Sales teams often walk far too close to this comical dystopia. It may seem innocuous, but strip away all the dramatic lines, the yelling, the ridiculous analogies, and you’re still left with the dangerous undertones created by hyper-competitive sales. Sales competition not only leads to destructive behaviors that can tear the sales org apart, but it’s now being questioned as the best practice in driving effective sales.
This is not to say that some forms of competition aren’t healthy. Competitive sales has been around forever, but there is room for newer, more collaborative sales models that focus on productivity and employee well-being rather than arbitrary bottom lines.

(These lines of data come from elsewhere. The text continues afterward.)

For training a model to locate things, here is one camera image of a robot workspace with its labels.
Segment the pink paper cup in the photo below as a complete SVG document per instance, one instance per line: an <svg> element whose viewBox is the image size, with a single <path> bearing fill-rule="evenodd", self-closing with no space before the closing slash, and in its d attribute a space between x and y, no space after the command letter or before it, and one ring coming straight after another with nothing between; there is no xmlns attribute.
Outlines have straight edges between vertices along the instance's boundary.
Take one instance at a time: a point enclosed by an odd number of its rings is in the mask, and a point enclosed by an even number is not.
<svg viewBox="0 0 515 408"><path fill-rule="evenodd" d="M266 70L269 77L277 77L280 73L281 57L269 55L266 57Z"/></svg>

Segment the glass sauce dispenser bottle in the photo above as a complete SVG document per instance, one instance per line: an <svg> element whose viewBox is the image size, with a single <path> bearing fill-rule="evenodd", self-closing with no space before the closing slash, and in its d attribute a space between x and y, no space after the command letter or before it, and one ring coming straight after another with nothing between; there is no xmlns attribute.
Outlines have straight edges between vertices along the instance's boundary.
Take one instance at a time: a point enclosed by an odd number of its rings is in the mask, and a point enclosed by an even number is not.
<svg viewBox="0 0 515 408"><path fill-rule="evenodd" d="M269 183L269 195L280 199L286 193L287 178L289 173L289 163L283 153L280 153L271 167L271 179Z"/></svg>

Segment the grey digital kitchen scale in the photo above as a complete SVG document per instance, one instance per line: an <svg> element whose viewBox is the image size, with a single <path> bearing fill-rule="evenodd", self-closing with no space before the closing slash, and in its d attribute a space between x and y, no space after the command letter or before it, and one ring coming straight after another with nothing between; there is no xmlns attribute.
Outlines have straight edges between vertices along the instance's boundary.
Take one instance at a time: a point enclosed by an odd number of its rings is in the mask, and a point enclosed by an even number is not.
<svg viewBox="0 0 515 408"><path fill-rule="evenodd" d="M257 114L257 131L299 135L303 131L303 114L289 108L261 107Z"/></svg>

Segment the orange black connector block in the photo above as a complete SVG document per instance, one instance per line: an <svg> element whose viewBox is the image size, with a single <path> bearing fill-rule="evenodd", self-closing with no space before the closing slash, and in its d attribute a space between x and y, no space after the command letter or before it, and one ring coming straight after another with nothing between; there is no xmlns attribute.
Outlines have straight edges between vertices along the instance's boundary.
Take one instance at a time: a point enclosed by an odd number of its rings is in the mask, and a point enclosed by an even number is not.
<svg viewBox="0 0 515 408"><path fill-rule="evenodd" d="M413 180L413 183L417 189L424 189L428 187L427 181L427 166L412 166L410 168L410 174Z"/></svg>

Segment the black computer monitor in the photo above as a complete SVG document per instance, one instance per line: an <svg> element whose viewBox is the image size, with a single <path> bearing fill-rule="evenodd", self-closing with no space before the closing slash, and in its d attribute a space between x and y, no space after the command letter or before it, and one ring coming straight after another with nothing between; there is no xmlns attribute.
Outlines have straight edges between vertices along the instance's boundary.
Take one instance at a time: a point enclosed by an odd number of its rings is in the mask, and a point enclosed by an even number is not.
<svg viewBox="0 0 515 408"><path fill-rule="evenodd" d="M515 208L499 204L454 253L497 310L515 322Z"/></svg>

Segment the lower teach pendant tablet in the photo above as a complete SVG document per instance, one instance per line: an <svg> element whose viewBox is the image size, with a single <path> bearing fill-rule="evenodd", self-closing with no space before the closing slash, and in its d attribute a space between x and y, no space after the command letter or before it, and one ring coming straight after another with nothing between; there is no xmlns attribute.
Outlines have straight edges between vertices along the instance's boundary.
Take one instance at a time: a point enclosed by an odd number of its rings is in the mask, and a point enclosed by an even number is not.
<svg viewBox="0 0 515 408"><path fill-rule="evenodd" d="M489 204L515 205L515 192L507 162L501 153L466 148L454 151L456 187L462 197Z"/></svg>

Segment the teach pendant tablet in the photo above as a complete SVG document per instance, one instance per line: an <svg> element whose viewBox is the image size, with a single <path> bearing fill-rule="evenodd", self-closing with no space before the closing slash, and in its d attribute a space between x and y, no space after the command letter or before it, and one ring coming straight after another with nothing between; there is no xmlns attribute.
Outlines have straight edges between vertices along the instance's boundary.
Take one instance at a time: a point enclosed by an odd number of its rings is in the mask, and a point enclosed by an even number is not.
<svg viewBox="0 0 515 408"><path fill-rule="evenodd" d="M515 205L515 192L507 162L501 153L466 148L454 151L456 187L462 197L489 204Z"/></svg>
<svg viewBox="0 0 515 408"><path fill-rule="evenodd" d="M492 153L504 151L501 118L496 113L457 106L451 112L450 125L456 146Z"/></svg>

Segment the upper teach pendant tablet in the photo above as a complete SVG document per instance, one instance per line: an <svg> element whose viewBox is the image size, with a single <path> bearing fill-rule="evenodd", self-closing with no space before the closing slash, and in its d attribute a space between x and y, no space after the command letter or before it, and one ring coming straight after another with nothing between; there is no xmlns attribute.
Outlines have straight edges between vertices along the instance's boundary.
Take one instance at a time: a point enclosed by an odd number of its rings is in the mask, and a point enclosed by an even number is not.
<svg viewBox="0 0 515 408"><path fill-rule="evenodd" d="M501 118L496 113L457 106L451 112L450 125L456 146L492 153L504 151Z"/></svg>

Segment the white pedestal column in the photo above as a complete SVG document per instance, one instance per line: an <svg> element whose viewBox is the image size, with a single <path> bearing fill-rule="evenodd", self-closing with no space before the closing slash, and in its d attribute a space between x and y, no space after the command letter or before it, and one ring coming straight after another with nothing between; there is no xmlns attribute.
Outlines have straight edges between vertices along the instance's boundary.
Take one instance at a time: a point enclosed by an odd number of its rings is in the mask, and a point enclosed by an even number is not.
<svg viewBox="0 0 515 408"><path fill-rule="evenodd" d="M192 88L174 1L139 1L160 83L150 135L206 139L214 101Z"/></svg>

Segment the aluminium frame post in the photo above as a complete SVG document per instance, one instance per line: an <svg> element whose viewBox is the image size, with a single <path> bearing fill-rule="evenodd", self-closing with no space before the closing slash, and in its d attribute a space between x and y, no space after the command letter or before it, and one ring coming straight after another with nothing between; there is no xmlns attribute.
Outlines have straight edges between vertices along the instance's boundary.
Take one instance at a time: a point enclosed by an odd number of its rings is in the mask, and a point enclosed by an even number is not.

In fact, for high-tech companies that work very closely with developers in growing their organization through the installation of SDKs or other drop in code, collaborative sales is the key to success. Github speaks to this in a recent podcast:
My Perception: The Problem With Sales Competition
Lots of other people have noted the problems with competitive sales, but in my experience, there are a few things that are worth highlighting. All of these are my own opinions and thoughts. Others might disagree or have found a competitive sales team mindset that works! That’s okay. What’s more important is being aware of how others function and adapting your sales team to be as productive as possible.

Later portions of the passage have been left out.